Lam Maggie P Y, Venkatraman Vidya, Xing Yi, Lau Edward, Cao Quan, Ng Dominic C M, Su Andrew I, Ge Junbo, Van Eyk Jennifer E, Ping Peipei
Advanced Clinical Biosystems Research Institute, Department of Medicine and The Heart Institute, Cedars-Sinai Medical Center , Los Angeles, California 90048, United States.
Department of Cardiology, Shanghai Institute of Cardiovascular Diseases, Zhongshan Hospital, Fudan University , Shanghai, 200433, China.
J Proteome Res. 2016 Nov 4;15(11):4126-4134. doi: 10.1021/acs.jproteome.6b00095. Epub 2016 Jul 19.

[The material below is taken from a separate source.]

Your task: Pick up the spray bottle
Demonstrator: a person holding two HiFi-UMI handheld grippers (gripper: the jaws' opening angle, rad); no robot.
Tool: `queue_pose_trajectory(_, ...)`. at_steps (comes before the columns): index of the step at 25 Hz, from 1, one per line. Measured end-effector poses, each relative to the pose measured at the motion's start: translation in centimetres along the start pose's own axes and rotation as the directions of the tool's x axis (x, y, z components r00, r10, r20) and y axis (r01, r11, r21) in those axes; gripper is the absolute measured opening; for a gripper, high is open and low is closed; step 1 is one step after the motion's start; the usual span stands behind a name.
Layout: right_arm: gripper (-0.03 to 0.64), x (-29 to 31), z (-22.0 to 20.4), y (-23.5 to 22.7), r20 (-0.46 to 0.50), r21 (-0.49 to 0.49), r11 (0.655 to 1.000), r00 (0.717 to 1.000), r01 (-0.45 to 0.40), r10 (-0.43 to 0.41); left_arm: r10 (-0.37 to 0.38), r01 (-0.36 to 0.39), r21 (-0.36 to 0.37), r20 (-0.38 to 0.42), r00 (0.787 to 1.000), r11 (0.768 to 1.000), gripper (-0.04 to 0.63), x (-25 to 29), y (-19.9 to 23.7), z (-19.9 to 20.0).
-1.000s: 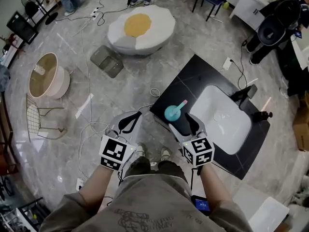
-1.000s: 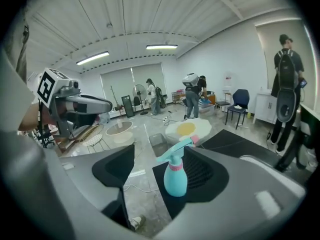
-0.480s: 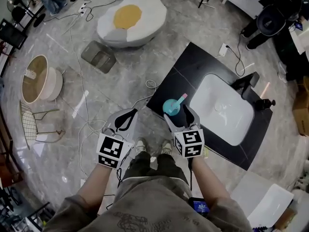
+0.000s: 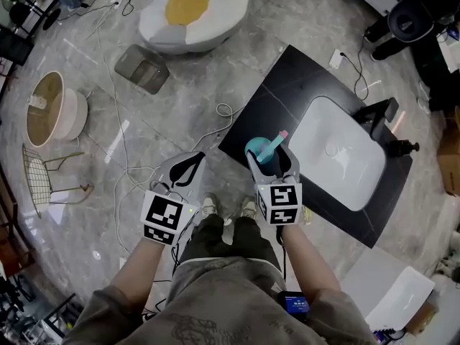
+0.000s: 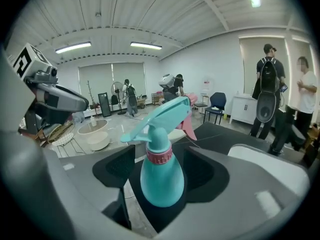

Amidst the proteomes of human tissues lie subsets of proteins that are closely involved in conserved pathophysiological processes. Much of biomedical research concerns interrogating disease signature proteins and defining their roles in disease mechanisms. With advances in proteomics technologies, it is now feasible to develop targeted proteomics assays that can accurately quantify protein abundance as well as their post-translational modifications; however, with rapidly accumulating number of studies implicating proteins in diseases, current resources are insufficient to target every protein without judiciously prioritizing the proteins with high significance and impact for assay development. We describe here a data science method to prioritize and expedite assay development on high-impact proteins across research fields by leveraging the biomedical literature record to rank and normalize proteins that are popularly and preferentially published by biomedical researchers. We demonstrate this method by finding priority proteins across six major physiological systems (cardiovascular, cerebral, hepatic, renal, pulmonary, and intestinal). The described method is data-driven and builds upon the collective knowledge of previous publications referenced on PubMed to lend objectivity to target selection. The method and resulting popular protein lists may also be useful for exploring biological processes associated with various physiological systems and research topics, in addition to benefiting ongoing efforts to facilitate the broad translation of proteomics technologies.
在人体组织的蛋白质组中,存在着与保守病理生理过程密切相关的蛋白质亚群。许多生物医学研究都涉及探究疾病特征蛋白并确定它们在疾病机制中的作用。随着蛋白质组学技术的进步,现在开发能够准确量化蛋白质丰度及其翻译后修饰的靶向蛋白质组学检测方法是可行的;然而,随着越来越多的研究表明蛋白质与疾病有关,目前的资源不足以针对每一种蛋白质进行检测,而不谨慎地优先考虑对检测方法开发具有高度重要性和影响力的蛋白质。我们在此描述一种数据科学方法,通过利用生物医学文献记录对生物医学研究人员普遍且优先发表的蛋白质进行排名和标准化,从而在各个研究领域中对高影响力蛋白质的检测方法开发进行优先级排序并加快其进程。我们通过在六个主要生理系统(心血管、大脑、肝脏、肾脏、肺和肠道)中寻找优先级蛋白质来证明这种方法。所描述的方法是数据驱动的,它基于PubMed上引用的先前出版物的集体知识,为目标选择提供客观性。除了有助于蛋白质组学技术的广泛转化的现有努力之外,该方法和由此产生的热门蛋白质列表还可能有助于探索与各种生理系统和研究主题相关的生物过程。